|Title||Logistic regression with grouped data|
|Author||William Sribney, StataCorp|
|Date||June 1998; updated January 2000; minor revisions May 2005|
It is easier to explain with an example. First, consider the following binary-outcome data:
|cases total x1 x2|
|1.||23 123 0 0|
|2.||12 234 0 1|
|3.||56 248 1 0|
|4.||81 390 1 1|
To use logistic and logit with fweights, the data need to be in the long form:
|w y x1 x2|
|1.||100 0 0 0|
|2.||23 1 0 0|
|3.||222 0 0 1|
|4.||12 1 0 1|
|5.||192 0 1 0|
|6.||56 1 1 0|
|7.||309 0 1 1|
|8.||81 1 1 1|
You can then run commands such as
. logistic y x1 x2 [fw=w]
To use blogit with the original data, you issue the command
. blogit cases total x1 x2
This command gives the same answer as the logistic command with the rearranged data.

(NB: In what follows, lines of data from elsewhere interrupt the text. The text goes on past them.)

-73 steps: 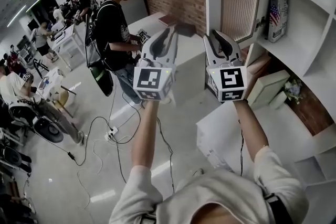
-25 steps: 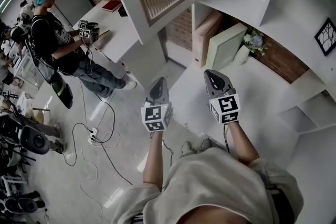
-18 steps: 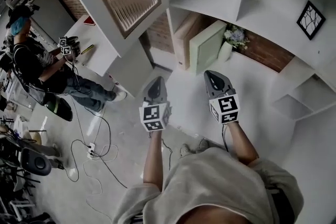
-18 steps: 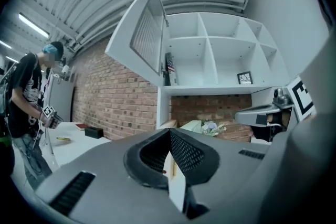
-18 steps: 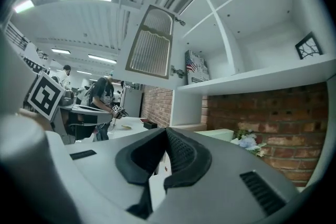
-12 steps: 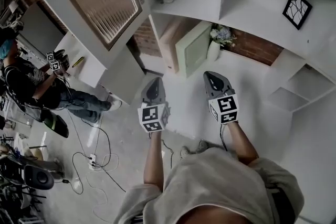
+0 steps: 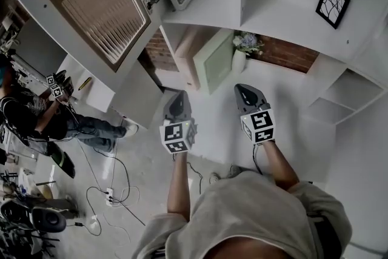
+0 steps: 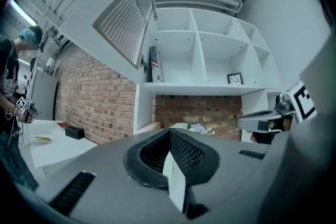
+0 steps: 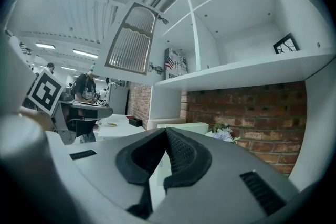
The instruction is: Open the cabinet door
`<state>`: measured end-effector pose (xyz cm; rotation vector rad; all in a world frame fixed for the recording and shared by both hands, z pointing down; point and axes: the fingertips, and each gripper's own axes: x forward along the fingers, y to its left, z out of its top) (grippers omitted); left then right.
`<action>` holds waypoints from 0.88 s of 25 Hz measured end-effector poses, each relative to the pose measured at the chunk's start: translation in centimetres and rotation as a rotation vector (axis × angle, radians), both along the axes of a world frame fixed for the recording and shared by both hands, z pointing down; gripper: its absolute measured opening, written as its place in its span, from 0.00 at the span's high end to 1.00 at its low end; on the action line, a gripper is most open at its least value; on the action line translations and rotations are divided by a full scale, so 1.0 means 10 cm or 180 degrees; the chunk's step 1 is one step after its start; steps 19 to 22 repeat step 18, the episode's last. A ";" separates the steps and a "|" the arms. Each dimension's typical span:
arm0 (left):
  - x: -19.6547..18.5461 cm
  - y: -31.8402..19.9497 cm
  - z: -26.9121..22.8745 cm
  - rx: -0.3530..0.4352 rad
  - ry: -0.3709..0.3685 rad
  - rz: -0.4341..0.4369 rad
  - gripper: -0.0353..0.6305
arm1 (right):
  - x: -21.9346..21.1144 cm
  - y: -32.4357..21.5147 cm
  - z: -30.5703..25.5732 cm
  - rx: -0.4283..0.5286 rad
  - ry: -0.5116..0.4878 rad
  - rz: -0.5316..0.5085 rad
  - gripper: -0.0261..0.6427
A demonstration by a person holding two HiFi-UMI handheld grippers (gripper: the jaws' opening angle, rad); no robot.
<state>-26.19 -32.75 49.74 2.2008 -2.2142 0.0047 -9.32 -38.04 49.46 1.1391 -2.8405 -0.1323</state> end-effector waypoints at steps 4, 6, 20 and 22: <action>0.00 -0.03 0.03 0.0004 0.0068 -0.0012 0.91 | -0.03 -0.01 0.03 0.0001 0.0030 -0.0030 0.94; 0.00 -0.05 0.04 0.0002 0.0084 -0.0013 0.91 | -0.05 -0.03 0.05 -0.0003 0.0052 -0.0040 0.94; 0.00 -0.11 0.10 -0.0037 0.0084 0.0016 0.91 | -0.13 -0.08 0.14 -0.0047 0.0115 -0.0072 0.94; 0.00 -0.11 0.10 -0.0037 0.0084 0.0016 0.91 | -0.13 -0.08 0.14 -0.0047 0.0115 -0.0072 0.94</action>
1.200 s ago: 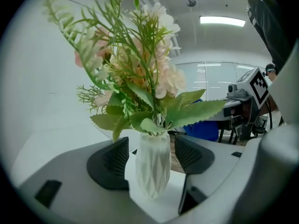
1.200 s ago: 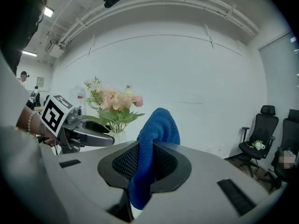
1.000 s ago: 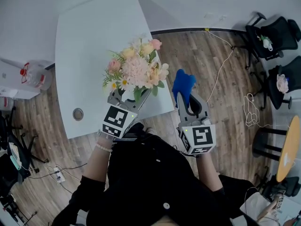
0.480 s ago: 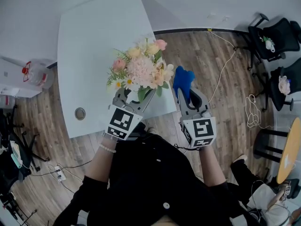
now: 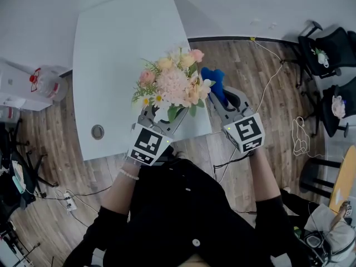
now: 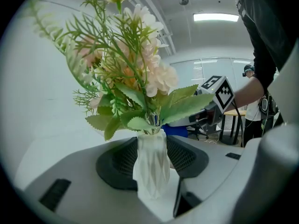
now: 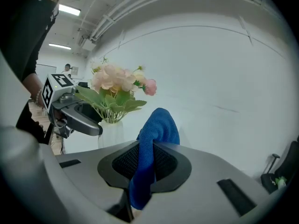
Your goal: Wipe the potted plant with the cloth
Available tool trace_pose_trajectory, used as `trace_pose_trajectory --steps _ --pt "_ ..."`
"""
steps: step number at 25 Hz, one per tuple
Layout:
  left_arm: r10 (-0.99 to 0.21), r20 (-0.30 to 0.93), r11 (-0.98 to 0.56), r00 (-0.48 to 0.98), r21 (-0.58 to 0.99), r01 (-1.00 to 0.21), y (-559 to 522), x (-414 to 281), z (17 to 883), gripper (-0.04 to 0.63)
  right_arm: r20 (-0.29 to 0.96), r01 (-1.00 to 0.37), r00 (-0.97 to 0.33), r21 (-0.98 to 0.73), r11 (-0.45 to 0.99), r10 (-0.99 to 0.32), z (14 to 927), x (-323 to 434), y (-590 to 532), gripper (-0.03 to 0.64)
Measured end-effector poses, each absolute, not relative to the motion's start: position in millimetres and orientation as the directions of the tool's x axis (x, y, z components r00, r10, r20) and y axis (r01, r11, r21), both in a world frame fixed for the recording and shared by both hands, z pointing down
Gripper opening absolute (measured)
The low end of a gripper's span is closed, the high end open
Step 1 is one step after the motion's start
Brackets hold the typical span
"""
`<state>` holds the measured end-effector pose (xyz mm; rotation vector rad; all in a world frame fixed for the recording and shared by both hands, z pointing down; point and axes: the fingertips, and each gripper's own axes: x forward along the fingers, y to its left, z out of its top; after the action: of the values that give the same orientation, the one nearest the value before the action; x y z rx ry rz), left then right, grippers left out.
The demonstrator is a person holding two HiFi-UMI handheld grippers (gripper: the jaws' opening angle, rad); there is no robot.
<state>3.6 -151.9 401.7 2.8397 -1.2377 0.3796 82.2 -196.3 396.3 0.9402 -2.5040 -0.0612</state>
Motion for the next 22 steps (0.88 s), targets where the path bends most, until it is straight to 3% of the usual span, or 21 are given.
trace_pose_trajectory --steps 11,22 --pt "-0.717 0.244 -0.687 0.653 -0.092 -0.721 -151.6 4.3 402.8 0.209 0.422 -0.254 -0.846 0.216 0.943 -0.324 386.5 38.8 -212.9 0.081" --pt "-0.711 0.249 -0.695 0.658 -0.103 -0.712 -151.4 5.0 402.3 0.209 0.486 -0.011 -0.873 0.049 0.999 -0.034 395.5 15.7 -205.5 0.081"
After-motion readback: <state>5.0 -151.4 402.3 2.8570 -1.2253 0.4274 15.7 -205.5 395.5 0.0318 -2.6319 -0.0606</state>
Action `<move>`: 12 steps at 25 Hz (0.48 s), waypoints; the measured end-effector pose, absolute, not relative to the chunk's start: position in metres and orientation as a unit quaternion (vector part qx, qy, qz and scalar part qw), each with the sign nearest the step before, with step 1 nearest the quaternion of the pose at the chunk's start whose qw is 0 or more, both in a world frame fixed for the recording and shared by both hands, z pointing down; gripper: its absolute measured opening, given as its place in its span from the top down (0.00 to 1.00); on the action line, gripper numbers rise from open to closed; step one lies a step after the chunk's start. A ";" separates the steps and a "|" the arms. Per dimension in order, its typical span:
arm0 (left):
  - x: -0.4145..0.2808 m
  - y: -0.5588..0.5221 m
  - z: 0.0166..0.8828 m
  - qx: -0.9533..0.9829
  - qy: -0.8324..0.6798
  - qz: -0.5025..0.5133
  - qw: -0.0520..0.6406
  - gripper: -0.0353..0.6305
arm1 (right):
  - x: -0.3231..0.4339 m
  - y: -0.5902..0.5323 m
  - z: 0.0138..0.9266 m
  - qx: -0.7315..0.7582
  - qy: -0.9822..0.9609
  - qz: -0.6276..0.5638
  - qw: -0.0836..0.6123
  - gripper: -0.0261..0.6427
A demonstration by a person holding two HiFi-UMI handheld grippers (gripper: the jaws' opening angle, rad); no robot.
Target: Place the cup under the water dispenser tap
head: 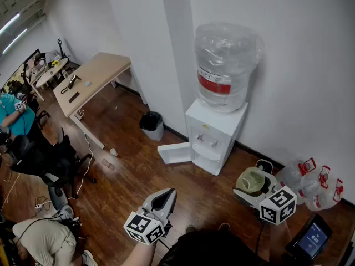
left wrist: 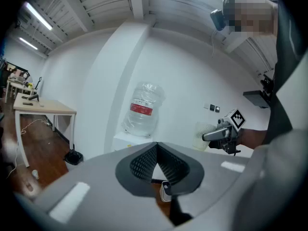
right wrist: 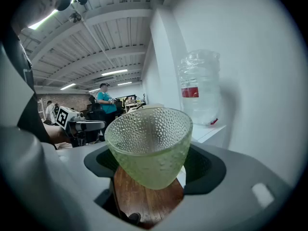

As a general rule, Stata wants data in this long form, so it is best to transform to this long form right away and then work with Stata.
To do the transformation to long form, use the reshape command.
Here is how you do it for this example:
. gen w0 = total - cases /* w0 = counts of controls */ . rename cases w1 /* w1 = counts of cases */ . gen id = _n /* reshape needs a group id variable */ . reshape long w, i(id) j(y)
The categories (i.e., the suffixes of w) will appear in the variable y. The frequency weights will be given in the new variable w.
Then one can do
. logistic y x1 x2 [fw=w] . mlogit y <covariates> [fw=w] etc....